Alice Corbet, enfin, examine les dimensions politiques de la mémoire et de sa transmission dans le contexte du conflit au Sahara occidental, à partir d’une recherche auprès de réfugiés sahraouis depuis 1975. Elle analyse les processus de construction d’une « communauté morale » construite autour de l’ « identité sahraouie », laquelle repose sur différents critères idéalisés. L’exil subi est présenté comme une condition d’appartenance au « groupe d’origine », et la transmission de cette identité du territoire perdu se poursuit jusque dans les trajectoires de réussite sociale. Si « l’ailleurs possible » est resté celui du Sahara indépendant du Front Polisario, l’auteure montre finalement que l’identité sahraouie est devenue une « identité narrative ».

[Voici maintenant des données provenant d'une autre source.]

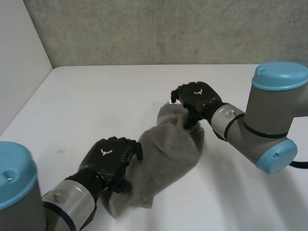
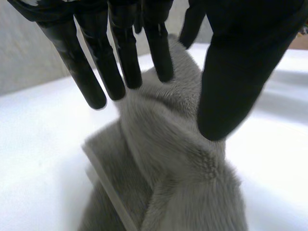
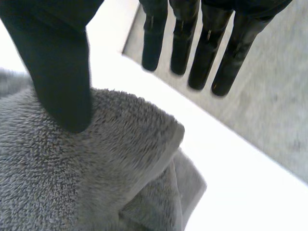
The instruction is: Fold the towel.
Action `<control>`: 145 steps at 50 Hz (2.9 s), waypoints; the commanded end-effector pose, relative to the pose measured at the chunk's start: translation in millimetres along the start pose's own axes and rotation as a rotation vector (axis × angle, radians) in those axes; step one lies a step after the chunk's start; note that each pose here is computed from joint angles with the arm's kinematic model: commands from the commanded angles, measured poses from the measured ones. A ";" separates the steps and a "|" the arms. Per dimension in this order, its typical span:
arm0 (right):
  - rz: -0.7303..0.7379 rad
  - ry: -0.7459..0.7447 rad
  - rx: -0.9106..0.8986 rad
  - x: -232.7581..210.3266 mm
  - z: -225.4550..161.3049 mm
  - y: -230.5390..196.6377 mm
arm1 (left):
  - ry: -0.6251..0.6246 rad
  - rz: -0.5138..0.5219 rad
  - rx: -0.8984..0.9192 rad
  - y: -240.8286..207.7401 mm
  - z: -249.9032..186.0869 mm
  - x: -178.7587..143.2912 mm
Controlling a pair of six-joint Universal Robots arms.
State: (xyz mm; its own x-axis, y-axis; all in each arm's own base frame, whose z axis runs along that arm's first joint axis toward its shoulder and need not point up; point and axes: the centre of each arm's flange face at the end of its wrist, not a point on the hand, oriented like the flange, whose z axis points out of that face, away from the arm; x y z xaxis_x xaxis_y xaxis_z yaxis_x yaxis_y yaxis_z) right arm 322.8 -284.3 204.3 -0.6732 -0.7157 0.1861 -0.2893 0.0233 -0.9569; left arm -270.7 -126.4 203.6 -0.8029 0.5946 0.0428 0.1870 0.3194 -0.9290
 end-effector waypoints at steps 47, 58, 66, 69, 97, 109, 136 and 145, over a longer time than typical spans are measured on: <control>0.042 0.081 -0.271 -24.6 -139.3 37.2 | 0.122 0.184 0.028 20.0 98.0 -85.3; 0.045 0.080 -0.285 -25.9 -140.6 41.0 | 0.181 0.195 0.011 29.9 104.5 -68.2; 0.053 0.073 -0.295 -27.5 -140.2 43.4 | 0.177 0.212 0.041 20.7 105.7 -65.2; 0.054 0.063 -0.300 -29.4 -138.6 44.6 | 0.158 0.218 0.069 11.0 103.9 -67.6; 0.267 0.030 -0.208 -34.3 -19.8 65.9 | 0.022 0.180 0.243 -53.3 25.9 -63.2; 0.226 0.097 -0.135 -20.7 -26.1 42.6 | -0.013 0.181 0.345 -78.4 8.4 -66.8; 0.053 0.195 0.157 59.6 -73.9 -105.3 | -0.020 -0.055 0.559 -143.9 -36.9 -62.8; 0.105 0.017 -0.055 -5.3 -69.6 -51.2 | -0.078 -0.073 0.501 -128.3 -18.1 -80.1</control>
State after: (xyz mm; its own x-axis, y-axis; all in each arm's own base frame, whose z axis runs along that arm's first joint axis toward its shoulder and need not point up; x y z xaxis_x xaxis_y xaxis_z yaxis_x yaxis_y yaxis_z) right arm 284.0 -260.6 311.8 -0.7607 -0.6345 0.1370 -0.1814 0.0052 -0.9834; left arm -224.3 -185.7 342.1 -0.8250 0.5557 0.1028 -0.1745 -0.0774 -0.9816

Le « territoire perdu », celui qu’on a quitté et qui est au cœur des souvenirs et des enjeux de la transmission mémorielle, peut donc appartenir à un passé oublié (Pascale Moiron), être celui dont on est rejeté (Maria Kokkinou et Alice Corbet), ou celui d’avant la migration (Kelly Poulet et Jean-François Campario). En interrogeant ces mémoires à partir d’expériences migratoires diverses, ce numéro aborde différentes formes de transmission mémorielle, qu’elles soient objectivées, reconstruites, imaginées, ou encore manipulées, contrôlées, voire instrumentalisées quand elles assignent des personnes à un parcours de vie enfermant. En analysant les enjeux de la transmission mémorielle et des expériences migratoires, ce numéro incite donc à réfléchir à la question du « rapport au territoire » dans des mondes contemporains traversés par les déplacements de population.

Note : Ce numéro est issu d’un travail collectif. Il a donné lieu à plusieurs séances de travail dans le cadre de l’Atelier migrations (dirigé par Lila Belkacem à l’EHESS), en 2011 et 2012. Les articles ont été travaillés et corrigés par Rime Ateya, Muriel Champy, Mélanie Duclos, Delphine Loupsans, Anna Perraudin, Alicia Rinaldy, Hilary Sanders et Anne Unterreiner, que l’on tient à remercier ici.